Wind backing and veering allow an estimation of the horizontal temperature gradient with data from an atmospheric sounding.

=== Frontogenesis ===
As in the case of advection turning, when there is a cross-isothermal component of the geostrophic wind, a sharpening of the temperature gradient results. Thermal wind causes a deformation field and frontogenesis may occur.

=== Jet stream ===
A horizontal temperature gradient exists while moving North-South along a meridian because curvature of the Earth allows for more solar heating at the equator than at the poles. This creates a westerly geostrophic wind pattern to form in the mid-latitudes. Because thermal wind causes an increase in wind velocity with height, the westerly pattern increases in intensity up until the tropopause, creating a strong wind current known as the jet stream. The Northern and Southern Hemispheres exhibit similar jet stream patterns in the mid-latitudes.

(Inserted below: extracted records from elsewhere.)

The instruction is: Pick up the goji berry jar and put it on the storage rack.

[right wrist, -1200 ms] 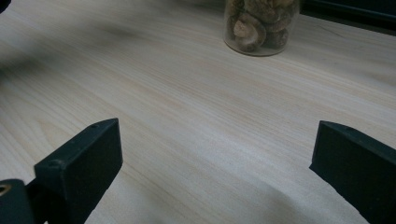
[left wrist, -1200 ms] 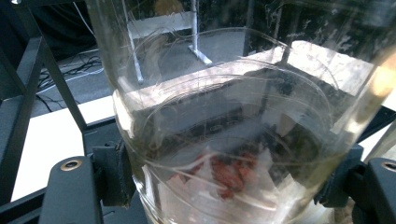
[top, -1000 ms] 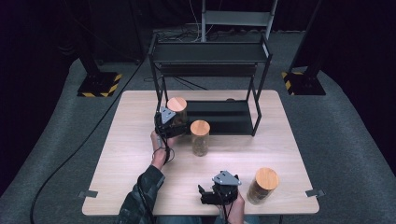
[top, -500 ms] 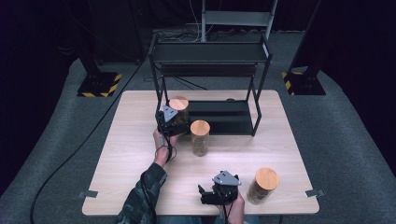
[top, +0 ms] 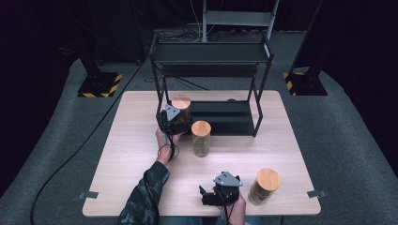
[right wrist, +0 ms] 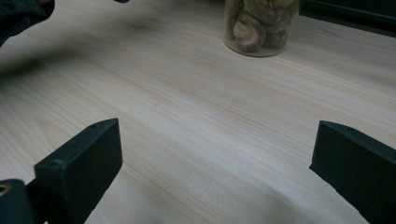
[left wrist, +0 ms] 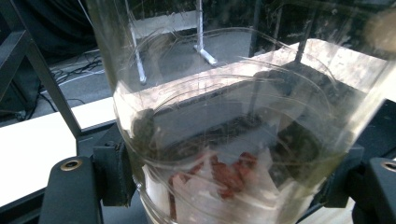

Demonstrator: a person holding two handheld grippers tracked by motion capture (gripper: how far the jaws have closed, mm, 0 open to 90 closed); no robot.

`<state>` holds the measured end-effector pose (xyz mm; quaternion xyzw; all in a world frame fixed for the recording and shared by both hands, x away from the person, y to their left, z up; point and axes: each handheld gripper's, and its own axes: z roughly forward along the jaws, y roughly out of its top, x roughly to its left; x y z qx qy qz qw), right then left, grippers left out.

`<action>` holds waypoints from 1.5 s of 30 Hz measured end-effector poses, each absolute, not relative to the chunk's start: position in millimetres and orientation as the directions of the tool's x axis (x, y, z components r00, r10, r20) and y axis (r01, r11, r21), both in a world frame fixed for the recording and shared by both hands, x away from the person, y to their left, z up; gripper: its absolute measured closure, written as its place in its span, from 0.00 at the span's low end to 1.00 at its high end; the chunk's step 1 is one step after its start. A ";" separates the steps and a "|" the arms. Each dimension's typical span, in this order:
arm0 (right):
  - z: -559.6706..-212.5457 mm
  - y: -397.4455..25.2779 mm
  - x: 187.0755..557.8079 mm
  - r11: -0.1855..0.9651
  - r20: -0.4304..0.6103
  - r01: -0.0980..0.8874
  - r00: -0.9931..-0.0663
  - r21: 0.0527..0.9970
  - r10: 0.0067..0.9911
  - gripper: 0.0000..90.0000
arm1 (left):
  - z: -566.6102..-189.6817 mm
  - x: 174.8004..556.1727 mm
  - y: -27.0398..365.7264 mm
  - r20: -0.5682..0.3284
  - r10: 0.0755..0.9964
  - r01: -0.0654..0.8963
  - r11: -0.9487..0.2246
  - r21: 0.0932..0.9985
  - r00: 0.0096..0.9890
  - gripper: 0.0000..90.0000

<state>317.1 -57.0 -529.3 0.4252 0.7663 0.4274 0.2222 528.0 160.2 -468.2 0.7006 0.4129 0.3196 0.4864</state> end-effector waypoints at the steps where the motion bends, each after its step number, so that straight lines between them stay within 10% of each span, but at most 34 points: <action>1: -529.3 -57.0 317.1 0.273 0.023 0.462 -0.540 0.844 0.842 0.01 | -468.6 528.6 160.0 0.047 0.890 0.268 -0.186 0.945 0.453 0.27; 45: -529.3 -56.7 316.5 0.275 0.018 0.459 -0.539 0.845 0.842 0.01 | -488.7 553.9 154.6 0.034 0.907 0.306 -0.177 0.935 0.421 0.27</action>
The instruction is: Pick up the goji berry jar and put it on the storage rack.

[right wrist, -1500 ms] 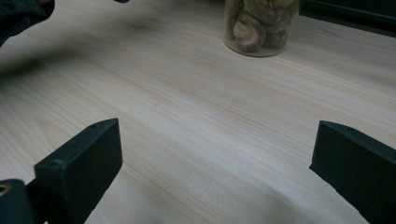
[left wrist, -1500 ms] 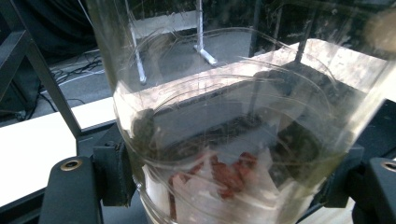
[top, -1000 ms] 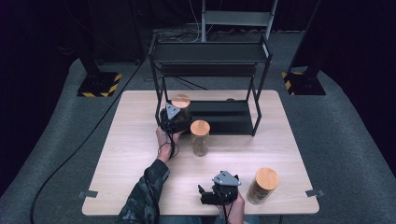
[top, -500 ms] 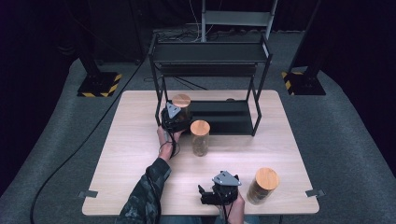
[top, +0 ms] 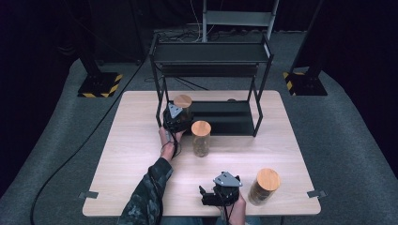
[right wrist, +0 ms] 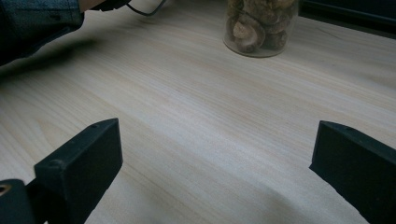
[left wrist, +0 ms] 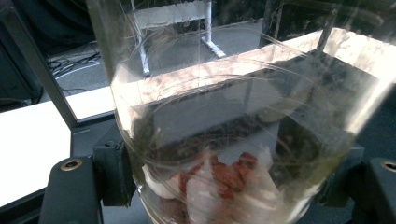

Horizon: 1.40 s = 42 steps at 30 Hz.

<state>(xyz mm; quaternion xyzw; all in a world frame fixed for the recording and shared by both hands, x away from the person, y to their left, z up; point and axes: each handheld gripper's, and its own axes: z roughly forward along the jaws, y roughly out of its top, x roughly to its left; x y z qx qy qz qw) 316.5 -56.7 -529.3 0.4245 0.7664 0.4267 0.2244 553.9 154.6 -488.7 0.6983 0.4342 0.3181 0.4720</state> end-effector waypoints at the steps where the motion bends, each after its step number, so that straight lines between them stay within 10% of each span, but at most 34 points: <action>1: -529.3 -56.7 316.5 0.275 0.018 0.459 -0.539 0.845 0.842 0.01 | -488.7 553.9 154.6 0.034 0.907 0.306 -0.177 0.935 0.421 0.27; 42: -529.3 -56.5 316.7 0.280 0.016 0.461 -0.541 0.842 0.841 0.01 | -497.2 567.0 155.8 -0.023 0.906 0.318 -0.124 0.940 0.422 0.27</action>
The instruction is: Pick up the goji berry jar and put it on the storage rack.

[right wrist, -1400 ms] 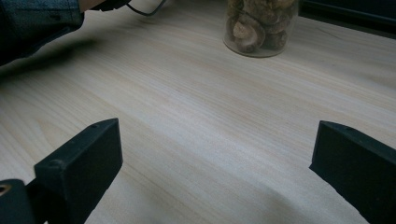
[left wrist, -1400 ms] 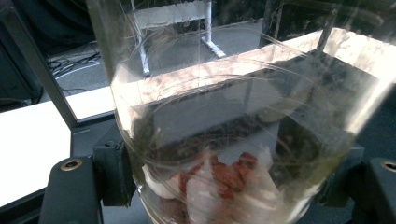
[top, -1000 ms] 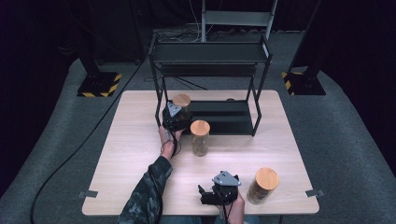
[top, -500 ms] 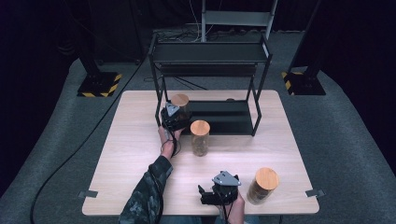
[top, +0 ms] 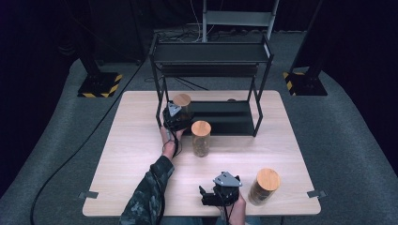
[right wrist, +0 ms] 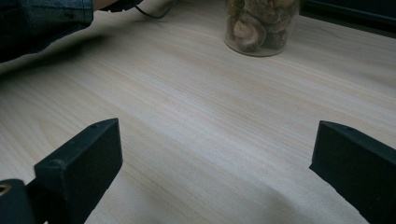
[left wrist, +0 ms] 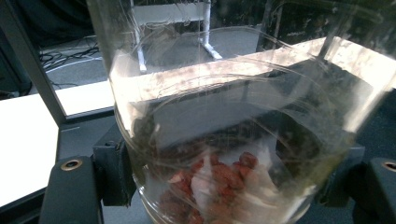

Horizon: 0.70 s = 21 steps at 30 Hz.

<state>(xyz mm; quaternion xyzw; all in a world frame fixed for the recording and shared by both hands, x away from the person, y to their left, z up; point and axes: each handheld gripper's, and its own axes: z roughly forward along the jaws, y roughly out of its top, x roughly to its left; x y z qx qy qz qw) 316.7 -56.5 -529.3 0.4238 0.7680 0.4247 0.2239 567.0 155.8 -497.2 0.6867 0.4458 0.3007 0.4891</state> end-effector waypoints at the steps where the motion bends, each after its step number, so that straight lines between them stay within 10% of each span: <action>1: -529.3 -56.5 316.6 0.280 0.015 0.461 -0.540 0.842 0.841 0.01 | -497.3 567.4 155.7 -0.023 0.905 0.317 -0.124 0.940 0.424 0.27; 21: -529.3 -56.4 316.3 0.279 0.014 0.459 -0.539 0.843 0.842 0.01 | -498.0 571.4 151.4 -0.016 0.894 0.307 -0.137 0.942 0.448 0.28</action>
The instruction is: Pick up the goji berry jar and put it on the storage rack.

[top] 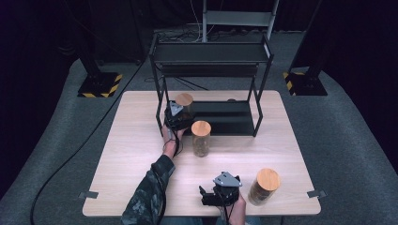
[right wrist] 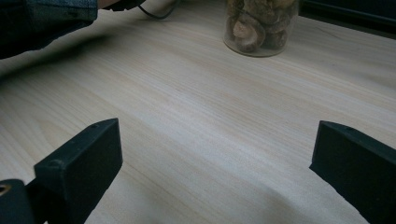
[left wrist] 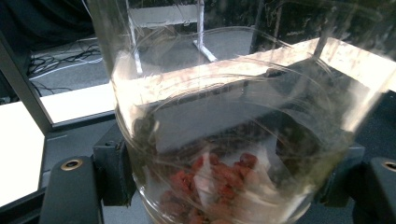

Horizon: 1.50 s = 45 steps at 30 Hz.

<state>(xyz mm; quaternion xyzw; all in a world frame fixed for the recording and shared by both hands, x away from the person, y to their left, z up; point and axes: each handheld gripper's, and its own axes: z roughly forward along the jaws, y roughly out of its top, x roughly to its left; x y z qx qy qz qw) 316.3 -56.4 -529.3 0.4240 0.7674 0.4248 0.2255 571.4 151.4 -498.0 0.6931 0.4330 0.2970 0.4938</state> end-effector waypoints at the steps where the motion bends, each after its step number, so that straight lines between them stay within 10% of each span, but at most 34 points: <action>1: -529.3 -56.5 316.3 0.279 0.014 0.458 -0.539 0.844 0.842 0.01 | -498.1 571.6 151.2 -0.018 0.893 0.307 -0.136 0.942 0.449 0.28; 45: -529.3 -57.1 316.2 0.274 0.018 0.457 -0.539 0.846 0.842 0.01 | -488.6 578.3 147.7 -0.053 0.889 0.401 -0.151 0.904 0.455 0.19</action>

The strongest part of jet streams should be in proximity where temperature gradients are the largest. Due to land masses in the northern hemisphere, largest temperature contrasts are observed on the east coast of North America (boundary between Canadian cold air mass and the Gulf Stream/warmer Atlantic) and Eurasia (boundary between the boreal winter monsoon/Siberian cold air mass and the warm Pacific). Therefore, the strongest boreal winter jet streams are observed over east coast of North America and Eurasia. Since stronger vertical shear promotes baroclinic instability, the most rapid development of extratropical cyclones (so called bombs) is also observed along the east coast of North America and Eurasia.

The lack of land masses in the Southern Hemisphere leads to a more constant jet with longitude (i.e. a more zonally symmetric jet).